Folder name is raw_200Hz-39EEGchs-wICA_with_ref-ICA_with_ref


# Raw

### Decomposition by DWT

From the input signal's sampling frequency was **200 Hz** and OAs occur due to eye moment and eye-blinks and have freuqncy ranges of 0-7 Hz and 8-13 Hz

- level 01: 50-100 Hz
- level 02: 25-50 Hz
- level 03: 12.5-25 Hz
- level 04: 6.25-12.5 Hz
- level 05: 3.125-6.25 Hz
- level 06: 1.5625-3.125 Hz
- level 07: 0.78125-1.5625 Hz
- level 08: 0.390625-0.78125 Hz


In [None]:
for subID in range(1,11):
    path = f'Datasets/N170/sub-{subID:02}/ses-meg/meg'
    for runID in range(1,7):
        # Path of signal and event files
        file_fif = f'{path}/sub-{subID:02}_ses-meg_task-facerecognition_run-{runID:02}_meg.fif'

        raw = mne.io.read_raw_fif(file_fif,preload=True, verbose=False)
        raw.set_channel_types({'EEG061':'eog','EEG062':'eog','EEG063':'ecg','EEG064':'misc'})
        # raw.plot(block=True)
        raw.rename_channels({'EEG061': 'HEOG',
                             'EEG062': 'VEOG',
                             'EEG063': 'ECG'})
        # Change some channels'types
        raw.set_channel_types({'HEOG': 'eog',
                               'VEOG': 'eog',
                               'ECG': 'ecg',
                               'EEG064':'misc'})
        # Rename channels
        raw.rename_channels(ch_name_dic)
        # Pick channels 
        selected_ch_names = ['Fpz', 'AF3', 'AF4', 'F7', 'F3', 'Fz', 'F4', 'F8',
                            'FT9', 'FC5', 'FC1', 'FC2', 'FC6', 'FT10',
                            'T9', 'C5', 'C1', 'C2', 'C6', 'T10',
                            'TP9', 'CP5', 'CP1', 'CP2', 'CP6', 'TP10',
                            'P9', 'P5', 'P1', 'P2', 'P6', 'P10',
                            'PO9', 'PO3', 'PO4', 'PO10',
                            'O1', 'O2', 'Iz',
                            'HEOG', 'VEOG', 'ECG', 'STI101']
        raw.pick_channels(selected_ch_names)
        
        # Read a event file
        # 3 columns (event time in samples, stim's value before event, event id)
        all_events = mne.find_events(raw,stim_channel='STI101',shortest_event=1,
                                    verbose=False) 

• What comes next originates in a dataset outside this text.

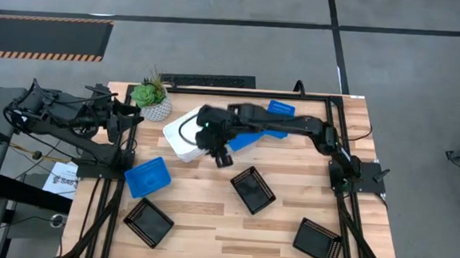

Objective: Stack baskets by color
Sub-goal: Stack the bottom blue bin on the top left blue bin

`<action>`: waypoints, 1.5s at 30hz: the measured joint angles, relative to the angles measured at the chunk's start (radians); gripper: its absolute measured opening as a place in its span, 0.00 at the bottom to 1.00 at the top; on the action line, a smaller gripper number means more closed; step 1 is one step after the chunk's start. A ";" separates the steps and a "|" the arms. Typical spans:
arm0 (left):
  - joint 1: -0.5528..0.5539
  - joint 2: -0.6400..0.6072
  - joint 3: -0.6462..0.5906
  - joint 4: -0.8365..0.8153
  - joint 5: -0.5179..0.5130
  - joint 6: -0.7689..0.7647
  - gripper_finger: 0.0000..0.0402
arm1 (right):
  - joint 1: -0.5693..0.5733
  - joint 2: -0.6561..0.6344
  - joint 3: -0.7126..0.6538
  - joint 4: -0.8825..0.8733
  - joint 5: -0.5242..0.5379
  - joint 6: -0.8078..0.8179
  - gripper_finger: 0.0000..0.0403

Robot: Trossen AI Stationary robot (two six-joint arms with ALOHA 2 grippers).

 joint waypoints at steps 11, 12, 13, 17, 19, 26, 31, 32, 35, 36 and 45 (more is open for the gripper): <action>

        # Select only stimulus-related events
        events = []
        for e_event in all_events:
            if e_event[2] in [5,6,7,13,14,15,17,18,19]:
                events.append(e_event)
        events = np.array(events)
  
        # Re-label 9 labels to 3 labels
        # Famous:1, Unfamiliar:2, Scrambled Face:3
        events = mne.merge_events(events,[5,6,7],0)
        events = mne.merge_events(events,[13,14,15],1)
        events = mne.merge_events(events,[17,18,19],2)

        # Notch filter and Bandpass
        # Remove power line
        half_sfreq = int(raw.info['sfreq'] / 2)
        raw.notch_filter(freqs=np.arange(50,half_sfreq,50))
        raw.filter(1,30,n_jobs=2,fir_design='firwin')


        # # Apply Artifact removal technique
        raw = artifact_removal(raw, EOG_ref=EOG_ref, ECG_ref=ECG_ref)
        
        # Drop bad channels 
        # Visual checking on evoked and some channels went bad after applying artifact removal techniques
        raw.drop_channels(['O1', 'O2', 'Iz'])

        picks = mne.pick_types(raw.info,meg=False,eeg=True,stim=True,eog=True,ecg=True,misc=False)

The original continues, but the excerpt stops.